Dose-response curves plot the magnitude of cellular response against ligand concentration on a semi-log scale. The EC₅₀ represents the ligand concentration producing half the maximal response. A leftward shift in the curve indicates increased sensitivity. You should be able to interpret these graphs, identify saturation points, and explain why the relationship is sigmoidal rather than linear.

Study Moves

Diagram complete pathways. Draw GPCR and RTK signal transduction pathways from memory, labeling every component: ligand, receptor, G protein, effector enzyme, second messenger, kinase cascade, and final response. Repeat until flawless.

Build a cell cycle timeline. Create a visual timeline showing G1, S, G2, prophase, metaphase, anaphase, and telophase with key events and checkpoint locations marked.
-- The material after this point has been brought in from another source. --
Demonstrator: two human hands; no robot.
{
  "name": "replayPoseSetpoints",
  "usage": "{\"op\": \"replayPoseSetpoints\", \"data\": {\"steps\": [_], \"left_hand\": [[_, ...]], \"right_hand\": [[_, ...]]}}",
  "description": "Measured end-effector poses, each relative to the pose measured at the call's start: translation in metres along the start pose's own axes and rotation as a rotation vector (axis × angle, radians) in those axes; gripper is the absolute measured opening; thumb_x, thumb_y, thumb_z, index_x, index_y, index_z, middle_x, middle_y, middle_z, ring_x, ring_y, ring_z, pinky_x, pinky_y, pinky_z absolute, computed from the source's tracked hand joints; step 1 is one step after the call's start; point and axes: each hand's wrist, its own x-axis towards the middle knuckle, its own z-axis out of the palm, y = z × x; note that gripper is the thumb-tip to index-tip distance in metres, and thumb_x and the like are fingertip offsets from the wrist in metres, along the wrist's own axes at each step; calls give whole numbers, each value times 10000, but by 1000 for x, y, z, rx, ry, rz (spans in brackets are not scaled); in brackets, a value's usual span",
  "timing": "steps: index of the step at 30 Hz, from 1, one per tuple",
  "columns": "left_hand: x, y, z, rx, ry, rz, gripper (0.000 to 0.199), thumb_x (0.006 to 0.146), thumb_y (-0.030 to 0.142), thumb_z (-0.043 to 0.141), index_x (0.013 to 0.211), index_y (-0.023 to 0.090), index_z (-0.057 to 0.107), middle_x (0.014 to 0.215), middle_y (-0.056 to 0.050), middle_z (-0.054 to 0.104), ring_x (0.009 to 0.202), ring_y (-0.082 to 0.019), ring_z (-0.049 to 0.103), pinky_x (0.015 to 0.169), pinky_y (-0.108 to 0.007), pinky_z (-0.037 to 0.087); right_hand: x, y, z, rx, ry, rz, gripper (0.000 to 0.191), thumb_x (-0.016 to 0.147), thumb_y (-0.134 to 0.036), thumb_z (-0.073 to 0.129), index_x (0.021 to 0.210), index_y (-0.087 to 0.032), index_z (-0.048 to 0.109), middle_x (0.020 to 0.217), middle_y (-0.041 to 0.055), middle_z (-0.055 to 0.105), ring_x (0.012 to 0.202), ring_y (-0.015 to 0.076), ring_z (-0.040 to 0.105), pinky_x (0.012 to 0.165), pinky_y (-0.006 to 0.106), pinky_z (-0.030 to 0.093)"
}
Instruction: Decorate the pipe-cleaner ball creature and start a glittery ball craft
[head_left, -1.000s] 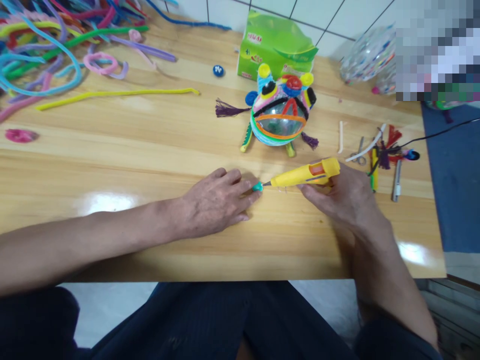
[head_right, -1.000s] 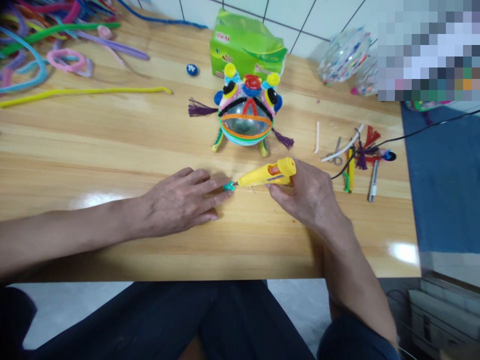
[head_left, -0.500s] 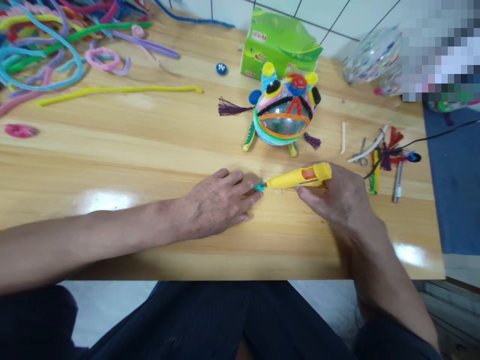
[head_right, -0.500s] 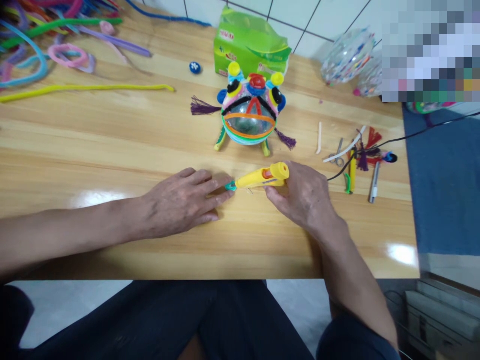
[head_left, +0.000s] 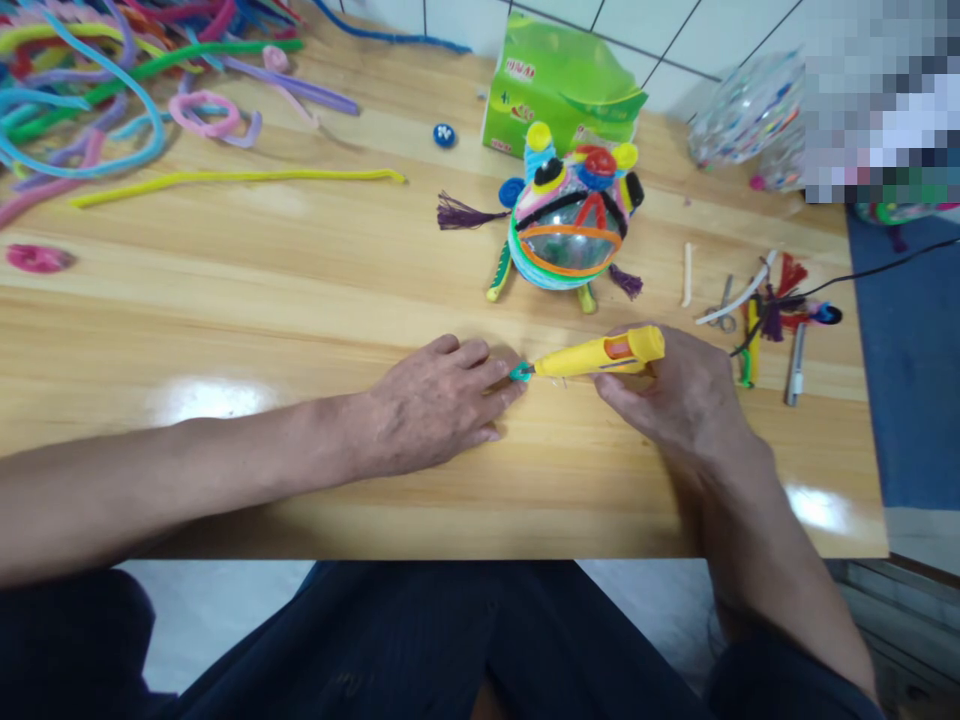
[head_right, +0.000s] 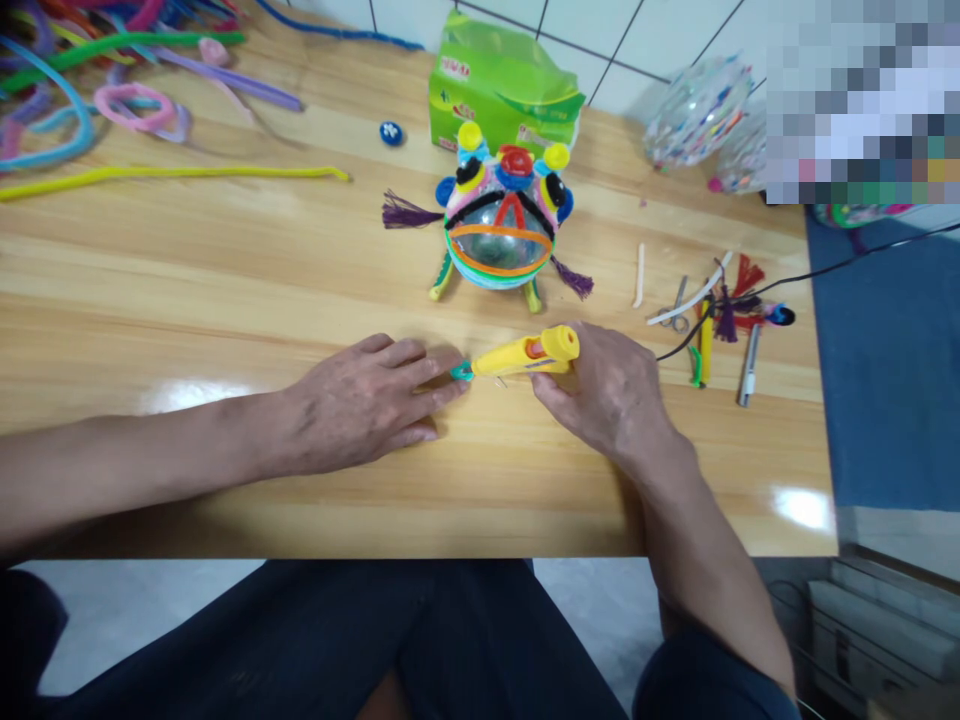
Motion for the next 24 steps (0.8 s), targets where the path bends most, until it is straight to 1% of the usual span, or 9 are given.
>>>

Practice amplification math. Work through cascade amplification problems step by step, multiplying the output at each stage to find the total fold increase.

Compare mitosis and meiosis side by side. Make a table contrasting the number of divisions, chromosome behavior, and genetic outcomes of each process.

Use task verb flashcards. Write practice responses using AP task verbs such as "explain," "describe," "predict," and "justify" in the context of signaling pathway scenarios.

Analyze feedback scenarios. For each signaling example you study, explicitly identify whether the feedback is positive or negative and trace the loop from output back to the regulated step.

Exam Linkage

AP Biology graders reward mechanistic precision. When a prompt asks you to explain how a signal is transduced, you must articulate the specific molecular events: conformational change in the receptor, G protein activation through GDP-GTP exchange, effector enzyme stimulation, second messenger production, kinase cascade activation, and target protein phosphorylation. Omitting steps or describing the process vaguely costs points. When asked to predict the consequence of a mutation—such as a constitutively active RTK that dimerizes without ligand—you must state that the pathway is activated continuously, leading to uncontrolled cell division and potential tumor formation. The verb describe requires a detailed account of what happens, while justify demands that you connect your prediction to specific biological reasoning. For cell cycle questions, use precise terminology: distinguish between sister chromatids and homologous chromosomes, specify which checkpoint is affected, and name the relevant cyclin-CDK complexes. Graders look for the correct sequence of mitotic events and the role of each checkpoint in maintaining genomic integrity. Always connect structure to function—for example, explain how the phosphorylation of nuclear lamins by MPF directly causes nuclear envelope fragmentation through disruption of lamin protein interactions. Practice writing one-paragraph explanations that chain cause to effect using the language of molecular mechanisms.